Payment for gold shall be as per the below scale:
No payment if the final gold content is below 1 (one) g/dmt.

If the final gold content is equal to or above 1 (one) g/dmt, payment of the final gold content of the Concentrate (subject to a minimum deduction of 1grs/dmt)at the mean of the official London AM/PM quotation for gold, as published in the Metal Bulletin in London in cents and averaged over the quotational period.
(http://www.lbma.org.uk/pages/index.cfm)

Deductions (Processing Charge)
 
 
Silver:                           US$ 0.30 (US$ zero point three zero) per payable troy ounce of silver.

Gold:                           US$ 4.00 (US$ four) per payable troy ounce of gold.
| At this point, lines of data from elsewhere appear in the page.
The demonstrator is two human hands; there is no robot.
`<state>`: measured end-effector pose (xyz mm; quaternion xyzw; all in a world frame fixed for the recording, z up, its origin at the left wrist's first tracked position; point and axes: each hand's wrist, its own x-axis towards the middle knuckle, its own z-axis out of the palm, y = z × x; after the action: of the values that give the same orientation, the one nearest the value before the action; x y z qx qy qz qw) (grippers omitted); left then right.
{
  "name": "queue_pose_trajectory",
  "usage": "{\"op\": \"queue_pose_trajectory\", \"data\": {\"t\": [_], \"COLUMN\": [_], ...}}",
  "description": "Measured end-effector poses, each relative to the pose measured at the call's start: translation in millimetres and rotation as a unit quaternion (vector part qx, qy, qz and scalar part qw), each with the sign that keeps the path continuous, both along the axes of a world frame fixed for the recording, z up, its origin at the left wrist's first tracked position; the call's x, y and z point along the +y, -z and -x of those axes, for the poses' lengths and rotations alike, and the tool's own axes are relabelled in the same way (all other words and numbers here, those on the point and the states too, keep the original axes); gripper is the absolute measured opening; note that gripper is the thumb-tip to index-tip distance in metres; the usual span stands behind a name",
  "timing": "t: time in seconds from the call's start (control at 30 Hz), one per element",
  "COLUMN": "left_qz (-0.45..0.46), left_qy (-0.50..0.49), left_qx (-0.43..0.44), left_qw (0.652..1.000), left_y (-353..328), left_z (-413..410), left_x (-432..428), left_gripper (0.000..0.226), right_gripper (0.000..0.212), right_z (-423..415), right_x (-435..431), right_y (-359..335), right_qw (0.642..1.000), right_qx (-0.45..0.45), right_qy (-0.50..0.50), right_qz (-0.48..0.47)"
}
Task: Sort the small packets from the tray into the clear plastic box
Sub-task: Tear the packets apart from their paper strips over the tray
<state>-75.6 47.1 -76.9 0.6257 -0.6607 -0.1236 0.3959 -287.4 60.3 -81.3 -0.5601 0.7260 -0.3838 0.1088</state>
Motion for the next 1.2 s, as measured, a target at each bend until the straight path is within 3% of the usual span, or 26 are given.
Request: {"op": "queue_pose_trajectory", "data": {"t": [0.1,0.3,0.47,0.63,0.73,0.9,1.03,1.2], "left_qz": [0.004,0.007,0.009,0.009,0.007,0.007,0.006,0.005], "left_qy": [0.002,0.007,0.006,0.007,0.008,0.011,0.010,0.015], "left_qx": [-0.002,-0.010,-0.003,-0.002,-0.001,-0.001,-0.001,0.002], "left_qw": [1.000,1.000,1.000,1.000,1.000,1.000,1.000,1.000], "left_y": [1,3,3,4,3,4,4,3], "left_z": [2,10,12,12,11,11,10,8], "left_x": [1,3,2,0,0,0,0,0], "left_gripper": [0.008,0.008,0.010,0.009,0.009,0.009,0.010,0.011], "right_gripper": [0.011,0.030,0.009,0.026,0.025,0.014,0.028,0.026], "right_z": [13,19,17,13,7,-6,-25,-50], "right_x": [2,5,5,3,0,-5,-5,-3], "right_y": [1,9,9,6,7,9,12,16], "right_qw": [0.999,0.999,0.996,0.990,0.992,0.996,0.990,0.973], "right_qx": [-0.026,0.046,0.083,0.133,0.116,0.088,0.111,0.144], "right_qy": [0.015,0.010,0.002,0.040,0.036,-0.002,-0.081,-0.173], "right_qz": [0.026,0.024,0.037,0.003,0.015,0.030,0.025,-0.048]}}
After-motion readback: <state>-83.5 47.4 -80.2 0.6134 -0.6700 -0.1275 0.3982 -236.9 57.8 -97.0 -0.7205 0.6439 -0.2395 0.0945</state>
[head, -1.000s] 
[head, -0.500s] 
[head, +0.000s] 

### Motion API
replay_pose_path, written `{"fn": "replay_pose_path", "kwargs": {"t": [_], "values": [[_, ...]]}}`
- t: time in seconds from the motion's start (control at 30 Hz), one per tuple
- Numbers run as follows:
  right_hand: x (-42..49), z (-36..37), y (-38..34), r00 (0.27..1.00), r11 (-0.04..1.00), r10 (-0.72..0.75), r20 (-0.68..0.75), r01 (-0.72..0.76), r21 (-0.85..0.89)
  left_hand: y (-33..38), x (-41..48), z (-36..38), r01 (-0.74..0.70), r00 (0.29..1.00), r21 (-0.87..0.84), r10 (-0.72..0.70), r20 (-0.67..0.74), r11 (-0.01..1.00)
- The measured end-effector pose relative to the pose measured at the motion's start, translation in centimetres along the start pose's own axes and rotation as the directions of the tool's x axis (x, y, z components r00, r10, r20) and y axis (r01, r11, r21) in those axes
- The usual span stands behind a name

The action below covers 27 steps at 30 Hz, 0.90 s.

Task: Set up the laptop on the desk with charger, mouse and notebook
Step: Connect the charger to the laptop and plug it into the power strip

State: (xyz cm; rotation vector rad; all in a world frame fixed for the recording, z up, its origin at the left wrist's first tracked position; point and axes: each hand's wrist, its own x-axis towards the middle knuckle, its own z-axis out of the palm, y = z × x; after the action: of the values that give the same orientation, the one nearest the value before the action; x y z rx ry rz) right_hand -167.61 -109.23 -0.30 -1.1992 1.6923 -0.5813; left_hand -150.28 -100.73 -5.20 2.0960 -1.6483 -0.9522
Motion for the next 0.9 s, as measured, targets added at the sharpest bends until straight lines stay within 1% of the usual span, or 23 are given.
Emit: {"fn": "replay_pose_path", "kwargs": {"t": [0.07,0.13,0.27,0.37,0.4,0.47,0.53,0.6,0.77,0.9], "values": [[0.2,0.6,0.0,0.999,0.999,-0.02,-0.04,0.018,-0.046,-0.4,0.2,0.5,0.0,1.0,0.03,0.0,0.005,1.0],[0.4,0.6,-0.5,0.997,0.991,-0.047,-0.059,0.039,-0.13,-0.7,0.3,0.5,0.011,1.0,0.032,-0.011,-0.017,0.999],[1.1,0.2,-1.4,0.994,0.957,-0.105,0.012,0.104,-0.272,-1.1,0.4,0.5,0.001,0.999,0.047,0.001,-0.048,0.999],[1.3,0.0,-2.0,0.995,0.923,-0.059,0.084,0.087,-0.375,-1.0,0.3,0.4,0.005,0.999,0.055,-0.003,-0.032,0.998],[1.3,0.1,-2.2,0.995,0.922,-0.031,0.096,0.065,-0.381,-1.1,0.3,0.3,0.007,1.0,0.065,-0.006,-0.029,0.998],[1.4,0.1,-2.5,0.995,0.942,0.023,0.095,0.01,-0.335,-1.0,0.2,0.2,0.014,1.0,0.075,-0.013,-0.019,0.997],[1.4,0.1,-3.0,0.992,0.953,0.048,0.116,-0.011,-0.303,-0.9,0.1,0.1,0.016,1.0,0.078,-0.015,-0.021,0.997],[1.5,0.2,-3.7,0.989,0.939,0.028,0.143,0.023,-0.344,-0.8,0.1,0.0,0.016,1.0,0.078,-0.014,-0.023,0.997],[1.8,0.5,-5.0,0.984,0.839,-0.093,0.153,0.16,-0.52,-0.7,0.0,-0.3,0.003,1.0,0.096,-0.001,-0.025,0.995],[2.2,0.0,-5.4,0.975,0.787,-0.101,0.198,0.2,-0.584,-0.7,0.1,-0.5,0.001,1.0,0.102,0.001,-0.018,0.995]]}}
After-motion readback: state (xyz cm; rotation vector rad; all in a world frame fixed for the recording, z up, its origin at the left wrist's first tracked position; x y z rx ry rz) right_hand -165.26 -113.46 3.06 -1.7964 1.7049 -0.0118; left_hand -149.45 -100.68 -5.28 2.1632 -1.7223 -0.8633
Reference to the example formula how to calculate the value of Gold and Silver:

GOLD:
1.7g/mt content , then the value is(1.7g-1g)*($1329.95MBPrice-$4)/31.103=$29.84/mt

SILVER:
76g/mt content, then the value is (76g-30g)*($22MBPrice-$0.3)/31.103=$32.09/mt
Q/P (quotational period):
 
6.B.1. The quotational period for Copper shall be the average price of two months of the LME after the date of the Bill of Lading
 
6.B.2. The quotational period for Silver and Gold shall be the average price of two months of the Metal Bulletin in London after the date of the Bill of Lading

7.
Payment
After signing the contract by both parties, the Buyer shall transmit a 20% cash deposit of the total amount of contract to the Seller within 3 working days. The Buyer will issue a 100% irrevocable and non-transferable, documentary L/C at sight for 80% of the total amount of the contract wihtin 3 working days after the date by Seller’s note of L/C issuing. Any charges of L/C amendment should be paid by failure party.
The total amount of the cash deposit is transmitted based on the LME price of the date when the  money was transmitted.
Calculation example: LME present price*35%*81.5%*(100Mt-Moisture)*20% ;
The total amount of the L/C is issued base on the LME price of the date when LC issued .
Calculation example: LME present price*35%*82%*(100Mt-Moisture)*80% ;
The rate of Moisture is assumed to be 5% for hypthetic purposes. The final rate of Moisture will be determined by The Inspection Report;
The provisional payment of  the L/C cashed out is based on the date when the LC was issued . The final price will be adjusted based on the Q/P and The Inspection Report .

 
7.1
PAYMENT TERMS:

 
98% (NINETY EIGHT PERCENT) shall be paid in the form of a provisional payment for 80% of the total value the total shipment amount in US Dollars against L/C, net cash, after the  B/L date, against Seller’s presentation of the following shipping documents:

 
1)
Full set (3originals/3 copies) original shipped on board ocean B/L made out to order, blank endorsed and marked “freight prepaid”, notifying applicant.

 
2)
Three originals of the provisional commercial invoice indicating L/C number and contract number issued by beneficiary.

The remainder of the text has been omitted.